··· Collected data

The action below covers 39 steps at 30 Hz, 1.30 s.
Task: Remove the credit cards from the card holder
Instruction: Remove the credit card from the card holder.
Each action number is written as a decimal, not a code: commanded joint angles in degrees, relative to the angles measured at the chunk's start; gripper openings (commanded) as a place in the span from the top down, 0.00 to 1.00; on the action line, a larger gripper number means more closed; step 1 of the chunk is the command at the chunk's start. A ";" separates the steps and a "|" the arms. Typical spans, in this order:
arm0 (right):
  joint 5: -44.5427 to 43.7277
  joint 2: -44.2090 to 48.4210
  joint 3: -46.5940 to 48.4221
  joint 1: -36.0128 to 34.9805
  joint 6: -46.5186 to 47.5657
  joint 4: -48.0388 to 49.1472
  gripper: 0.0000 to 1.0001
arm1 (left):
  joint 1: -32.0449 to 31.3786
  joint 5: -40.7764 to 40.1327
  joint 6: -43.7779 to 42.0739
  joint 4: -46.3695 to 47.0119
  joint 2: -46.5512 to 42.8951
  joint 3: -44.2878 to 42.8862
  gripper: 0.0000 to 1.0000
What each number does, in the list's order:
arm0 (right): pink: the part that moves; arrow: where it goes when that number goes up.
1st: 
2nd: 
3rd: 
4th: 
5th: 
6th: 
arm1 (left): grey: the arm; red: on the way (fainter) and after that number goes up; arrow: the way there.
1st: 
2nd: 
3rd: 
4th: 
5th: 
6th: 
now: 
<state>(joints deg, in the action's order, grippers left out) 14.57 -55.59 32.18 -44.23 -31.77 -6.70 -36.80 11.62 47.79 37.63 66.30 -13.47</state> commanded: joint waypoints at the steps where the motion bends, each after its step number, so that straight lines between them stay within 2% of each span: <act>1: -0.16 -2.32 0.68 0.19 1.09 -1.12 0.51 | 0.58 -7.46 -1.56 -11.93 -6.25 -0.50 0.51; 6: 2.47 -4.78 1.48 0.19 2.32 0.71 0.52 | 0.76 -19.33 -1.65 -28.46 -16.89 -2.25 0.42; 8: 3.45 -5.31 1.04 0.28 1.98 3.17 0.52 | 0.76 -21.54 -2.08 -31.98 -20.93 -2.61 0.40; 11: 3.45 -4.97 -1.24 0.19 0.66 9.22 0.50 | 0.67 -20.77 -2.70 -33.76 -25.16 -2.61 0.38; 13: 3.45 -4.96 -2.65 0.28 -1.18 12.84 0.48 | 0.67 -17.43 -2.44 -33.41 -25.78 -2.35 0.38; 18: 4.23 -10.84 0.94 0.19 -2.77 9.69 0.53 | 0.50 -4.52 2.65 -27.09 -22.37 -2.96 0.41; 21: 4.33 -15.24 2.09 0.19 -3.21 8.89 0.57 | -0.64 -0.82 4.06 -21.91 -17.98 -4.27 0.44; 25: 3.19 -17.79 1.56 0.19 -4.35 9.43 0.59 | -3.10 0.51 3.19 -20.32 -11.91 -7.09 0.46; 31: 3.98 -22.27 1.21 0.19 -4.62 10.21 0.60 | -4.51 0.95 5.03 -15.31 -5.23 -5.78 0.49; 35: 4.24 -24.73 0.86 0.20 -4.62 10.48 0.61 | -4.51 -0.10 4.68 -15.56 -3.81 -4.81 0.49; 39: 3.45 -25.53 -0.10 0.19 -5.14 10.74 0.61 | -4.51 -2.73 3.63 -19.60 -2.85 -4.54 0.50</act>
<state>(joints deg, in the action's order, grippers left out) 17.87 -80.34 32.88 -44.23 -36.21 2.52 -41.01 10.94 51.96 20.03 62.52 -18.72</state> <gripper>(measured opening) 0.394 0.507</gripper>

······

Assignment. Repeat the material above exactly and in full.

Reply.
The action below covers 39 steps at 30 Hz, 1.30 s.
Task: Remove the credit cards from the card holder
Instruction: Remove the credit card from the card holder.
Each action number is written as a decimal, not a code: commanded joint angles in degrees, relative to the angles measured at the chunk's start; gripper openings (commanded) as a place in the span from the top down, 0.00 to 1.00; on the action line, a larger gripper number means more closed; step 1 of the chunk is the command at the chunk's start. A ";" separates the steps and a "|" the arms. Typical spans, in this order:
arm0 (right):
  joint 5: -44.5427 to 43.7277
  joint 2: -44.2090 to 48.4210
  joint 3: -46.5940 to 48.4221
  joint 1: -36.0128 to 34.9805
  joint 6: -46.5186 to 47.5657
  joint 4: -48.0388 to 49.1472
  gripper: 0.0000 to 1.0001
arm1 (left):
  joint 1: -32.0449 to 31.3786
  joint 5: -40.7764 to 40.1327
  joint 6: -43.7779 to 42.0739
  joint 4: -46.3695 to 47.0119
  joint 2: -46.5512 to 42.8951
  joint 3: -44.2878 to 42.8862
  gripper: 0.0000 to 1.0000
What each number does, in the list's order:
arm0 (right): pink: the part that moves; arrow: where it goes when that number goes up.
1st: 
2nd: 
3rd: 
4th: 
5th: 
6th: 
arm1 (left): grey: the arm; red: on the way (fainter) and after that number goes up; arrow: the way there.
1st: 
2nd: 
3rd: 
4th: 
5th: 
6th: 
now: 
<state>(joints deg, in the action's order, grippers left out) 14.57 -55.59 32.18 -44.23 -31.77 -6.70 -36.80 11.62 47.79 37.63 66.30 -13.47</state> commanded: joint waypoints at the steps where the motion bends, each after its step number, so that straight lines between them stay within 2% of each span: <act>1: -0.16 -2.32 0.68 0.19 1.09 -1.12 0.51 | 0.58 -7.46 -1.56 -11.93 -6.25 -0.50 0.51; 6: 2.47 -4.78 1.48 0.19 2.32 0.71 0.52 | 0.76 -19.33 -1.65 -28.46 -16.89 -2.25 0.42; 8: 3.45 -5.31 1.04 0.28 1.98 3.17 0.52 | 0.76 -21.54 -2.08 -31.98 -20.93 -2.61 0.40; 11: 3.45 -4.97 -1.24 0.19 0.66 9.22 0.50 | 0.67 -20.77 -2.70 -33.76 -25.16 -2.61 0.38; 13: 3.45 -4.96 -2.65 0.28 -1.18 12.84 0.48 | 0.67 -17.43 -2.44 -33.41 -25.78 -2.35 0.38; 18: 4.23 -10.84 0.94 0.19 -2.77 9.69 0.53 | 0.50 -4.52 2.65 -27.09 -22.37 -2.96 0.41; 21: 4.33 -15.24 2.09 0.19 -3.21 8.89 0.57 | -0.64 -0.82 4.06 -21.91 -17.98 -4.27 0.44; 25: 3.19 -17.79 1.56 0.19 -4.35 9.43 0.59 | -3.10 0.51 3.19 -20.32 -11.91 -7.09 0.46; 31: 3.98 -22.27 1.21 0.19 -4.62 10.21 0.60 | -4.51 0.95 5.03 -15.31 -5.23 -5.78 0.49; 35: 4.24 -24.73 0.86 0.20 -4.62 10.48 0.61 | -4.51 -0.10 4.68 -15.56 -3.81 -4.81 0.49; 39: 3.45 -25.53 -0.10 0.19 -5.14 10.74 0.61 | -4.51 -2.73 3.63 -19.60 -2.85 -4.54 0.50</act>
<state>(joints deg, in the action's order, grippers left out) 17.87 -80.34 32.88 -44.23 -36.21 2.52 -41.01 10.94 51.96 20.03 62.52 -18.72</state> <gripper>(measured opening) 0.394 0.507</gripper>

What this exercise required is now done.